Несказанно благодарен я тебе, любезный Герцен, что ты не замедлил ответом, которого я ожидал с лихорадочным нетерпением.{764} Не могу спорить против того, чтобы ты действительно не имел своих причин[156] не желать отказать Кузьме Рощину{765} в продолжении и конце твоей повести.{766} Делай как знаешь. Но только на новую повесть твою мне плоха надежда.{767} Альманах должен выйти к Пасхе; времени мало. Пора уже собирать и в цензуру представлять. Цензоров у нас мало, а работы у них гибель, оттого они страшно задерживают рукописи.[157] Чтобы ты успел написать новую повесть – невероятно, даже невозможно. Притом же, бросивши продолжать и доканчивать старую, чтобы начать новую, ты[158] испортишь обе. Я уверен, что ты не захочешь оставить меня без твоей повести, но данное слово Рощину тоже что-нибудь да значит. Делай как знаешь, а мое мнение вот какое: надо сплутовать. Напиши к нему письмо (пошутливее), что твой пегас охромел и повесть твоя, сначала шедшая хорошо, пошла вяло, надоела тебе и ты ее бросил до времени. А потом, как я скажу тебе, что пора, напиши к нему, что-де, к крайнему твоему прискорбию, ты никак не мог долго колебаться между обязанностию выполнить слово, данное подлецу и чуждому тебе человеку, и между необходимостию помочь в беде порядочному человеку и приятелю твоему; но что за неустойку ты дашь ему другую повесть – когда-нибудь. Вот и всё. Мое отсутствие из «Отечественных записок» скоро будет заметно, и когда-нибудь ты можешь заметить ему, что ты готов быть сотрудником направления, принципа, но не человека, особенно если этот человек – мошенник. Ты сумеешь сказать всё это так, что оно будет понятно, а придраться не к чему. Насчет писем Б<отки>на об Испании – нечего и говорить: разумеется, давайте. Анненков уехал 8 числа и увез с собою мои последние радости, так что я теперь живу вовсе без радостей.

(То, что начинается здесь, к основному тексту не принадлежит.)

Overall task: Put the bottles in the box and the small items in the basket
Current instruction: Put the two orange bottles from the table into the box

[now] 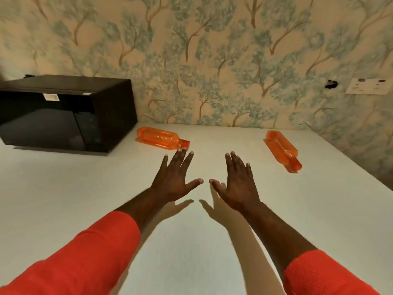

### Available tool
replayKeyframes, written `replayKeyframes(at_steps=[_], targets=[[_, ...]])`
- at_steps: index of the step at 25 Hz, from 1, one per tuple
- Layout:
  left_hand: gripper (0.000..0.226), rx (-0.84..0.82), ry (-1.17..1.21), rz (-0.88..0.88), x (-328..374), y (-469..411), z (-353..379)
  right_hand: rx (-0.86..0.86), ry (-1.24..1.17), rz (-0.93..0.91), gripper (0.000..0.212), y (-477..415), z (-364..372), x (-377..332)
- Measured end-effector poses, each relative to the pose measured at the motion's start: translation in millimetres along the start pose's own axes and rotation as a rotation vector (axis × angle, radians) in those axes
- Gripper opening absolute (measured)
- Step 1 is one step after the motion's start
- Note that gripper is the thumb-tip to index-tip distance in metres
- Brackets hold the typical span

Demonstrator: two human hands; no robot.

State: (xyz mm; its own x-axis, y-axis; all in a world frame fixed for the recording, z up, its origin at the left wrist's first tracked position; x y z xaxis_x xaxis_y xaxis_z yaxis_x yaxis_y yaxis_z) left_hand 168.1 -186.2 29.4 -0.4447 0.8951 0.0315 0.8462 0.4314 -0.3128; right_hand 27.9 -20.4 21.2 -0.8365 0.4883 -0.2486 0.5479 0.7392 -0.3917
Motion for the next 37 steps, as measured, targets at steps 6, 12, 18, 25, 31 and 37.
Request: replayKeyframes(at_steps=[6, 12, 18, 25, 31, 37], targets=[[0.097, -0.066, 0.039, -0.168, -93, -83, 55, -0.1, -0.062, -0.076, 0.096, -112, 87, -4], [0.09, -0.043, 0.01, -0.182, -179, -161, 96, -0.097, -0.134, -0.087, 0.09, -208, 158, -23], [0.087, 0.006, 0.065, -0.135, -200, -188, 124, -0.003, -0.216, -0.055, 0.078, -253, 194, -49], [0.085, 0.037, 0.227, -0.224, -193, -187, 121, 0.075, -0.285, 0.055, 0.024, -245, 187, -56], [0.112, 0.128, 0.913, -0.802, -161, -185, 102, 0.169, -0.437, 0.083, 0.045, -198, 143, -39], [0.082, 0.066, 1.59, -1.127, -85, -195, 108, 0.197, -0.556, 0.237, 0.031, -153, 104, 17]])
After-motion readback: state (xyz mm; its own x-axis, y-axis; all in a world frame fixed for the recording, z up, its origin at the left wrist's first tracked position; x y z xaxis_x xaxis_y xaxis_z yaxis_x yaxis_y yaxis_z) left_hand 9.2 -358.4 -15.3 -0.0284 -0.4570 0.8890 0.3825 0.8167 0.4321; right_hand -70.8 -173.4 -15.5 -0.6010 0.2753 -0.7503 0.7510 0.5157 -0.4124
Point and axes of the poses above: each hand's wrist, its own y-axis away from the middle knuckle, its own z-axis out of the palm, x = y × z, the point moved 5 cm from there along -y, towards the middle knuckle, and after that the axes turned 2 degrees about -y, right-handed, at the moved point
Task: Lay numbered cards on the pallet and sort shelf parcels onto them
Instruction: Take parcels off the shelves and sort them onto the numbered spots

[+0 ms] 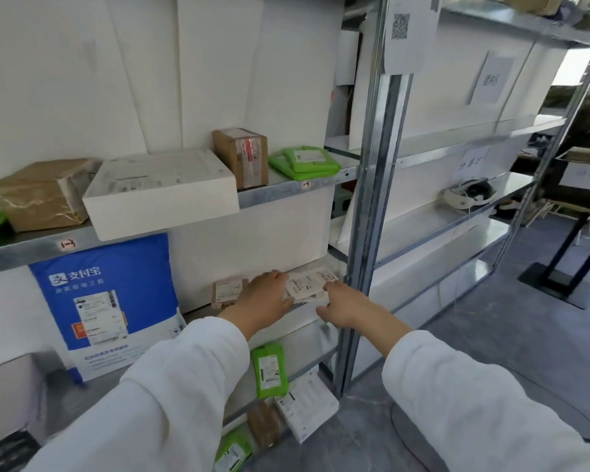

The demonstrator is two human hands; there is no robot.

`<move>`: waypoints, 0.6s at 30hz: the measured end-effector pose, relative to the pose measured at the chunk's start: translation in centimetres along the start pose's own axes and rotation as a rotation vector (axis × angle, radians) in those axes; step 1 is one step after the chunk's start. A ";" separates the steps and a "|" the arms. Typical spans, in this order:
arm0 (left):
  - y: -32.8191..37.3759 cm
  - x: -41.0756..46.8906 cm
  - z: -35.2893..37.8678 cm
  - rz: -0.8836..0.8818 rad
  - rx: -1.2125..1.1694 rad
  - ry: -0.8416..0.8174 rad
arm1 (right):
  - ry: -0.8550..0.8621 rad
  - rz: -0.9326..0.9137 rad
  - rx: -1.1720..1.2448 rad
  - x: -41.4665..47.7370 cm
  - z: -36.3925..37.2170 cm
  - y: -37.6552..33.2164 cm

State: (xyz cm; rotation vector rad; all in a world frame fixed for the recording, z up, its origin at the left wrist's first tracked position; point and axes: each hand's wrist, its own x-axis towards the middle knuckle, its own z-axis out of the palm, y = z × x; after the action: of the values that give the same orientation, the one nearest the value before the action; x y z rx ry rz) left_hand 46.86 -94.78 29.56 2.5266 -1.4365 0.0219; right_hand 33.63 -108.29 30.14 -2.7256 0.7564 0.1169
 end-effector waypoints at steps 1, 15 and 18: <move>-0.3 1.1 0.7 0.011 -0.001 -0.010 | -0.019 0.014 -0.017 1.2 0.1 0.3; -7.6 17.3 7.3 0.048 -0.046 -0.117 | -0.133 0.140 0.043 16.7 2.6 3.7; -7.7 18.9 9.4 0.047 -0.044 -0.165 | -0.203 0.162 0.169 18.2 4.6 4.6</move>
State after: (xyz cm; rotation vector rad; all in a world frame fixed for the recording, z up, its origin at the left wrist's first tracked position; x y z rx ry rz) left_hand 62.20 -108.96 21.32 2.5094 -1.5391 -0.2130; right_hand 46.83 -119.49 21.63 -2.4464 0.8832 0.3443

Ах, братцы, плохо мое здоровье – беда! Иногда, знаете, лезет в голову всякая дрянь, например, как страшно оставить жену и дочь без куска хлеба и пр. До моей болезни прошлого осенью я был богатырь в сравнении с тем, что я теперь. Не могу поворотиться на стуле, чтоб не задохнуться от истощения. Полгода, даже 4 месяца за границею, – и, может быть, я лет на пяток или более опять пошел бы как ни в чем не бывал. Но бедность не порок, а хуже порока. Бедняк – подлец, который должен сам себя презирать, как парию, не имеющую права даже на солнечный свет. «Отечественные записки» и петербургский климат доконали меня. С чего-то, по обычаю всех нищих фантазёров, я прошлого весною возложил было великие надежды на Огарева. И, конечно, мои надежды на его сердце и душу нисколько не были нелепы; но я уже после убедился, что человек без воли и характера – такой же подлец, как и человек без денег, и что всего глупее надеяться на того, кто по горло в золоте умирает с голоду.{768}
Статьи у Галахова просить не нужно. Это половинчатый человек. В нем много хорошего, но это хорошее на откупу у Давыдова и Козьмы Рощина.{769} О Кавелине ты говоришь дело: я бы сам не решился взять у него статьи даром. А насчет того, что пишешь ты о деньгах мне, право, мне совестно и больно говорить. Кого я не грабил – даже К<е>тч<е>ра – богатого человека! Ну, да теперь не до того, теперь больше, чем когда-нибудь прежде, я имею право быть подлецом. Что ж делать, свет подло устроен. Уж, конечно, и ты совсем не богач, имеешь нужное, но нелишнее, а Огарев – богач не только передо мною или К<е>тч<е>ром – нищими подлецами, но и перед тобою, человеком, по крайней мере, обеспеченным, следовательно, почти честным; но выходит, что я грабил и граблю не только тебя, но и К<е>тч<е>ра, а не Огарева. Тьфу ты к чорту! да что я пристал к Ог<ареву>, как будто бы он на то и родился богатым, чтоб быть моим опекуном или богатым дядею. Всё это очень подло, а подло потому, что я нищ и болен, на себя не надеюсь и готов хвататься за соломинку. Не знаю, откуда возьмешь ты 500 рублей, но если можешь достать, то шли скорее: я твердо решился не брать у Кр<аевского> ни копейки.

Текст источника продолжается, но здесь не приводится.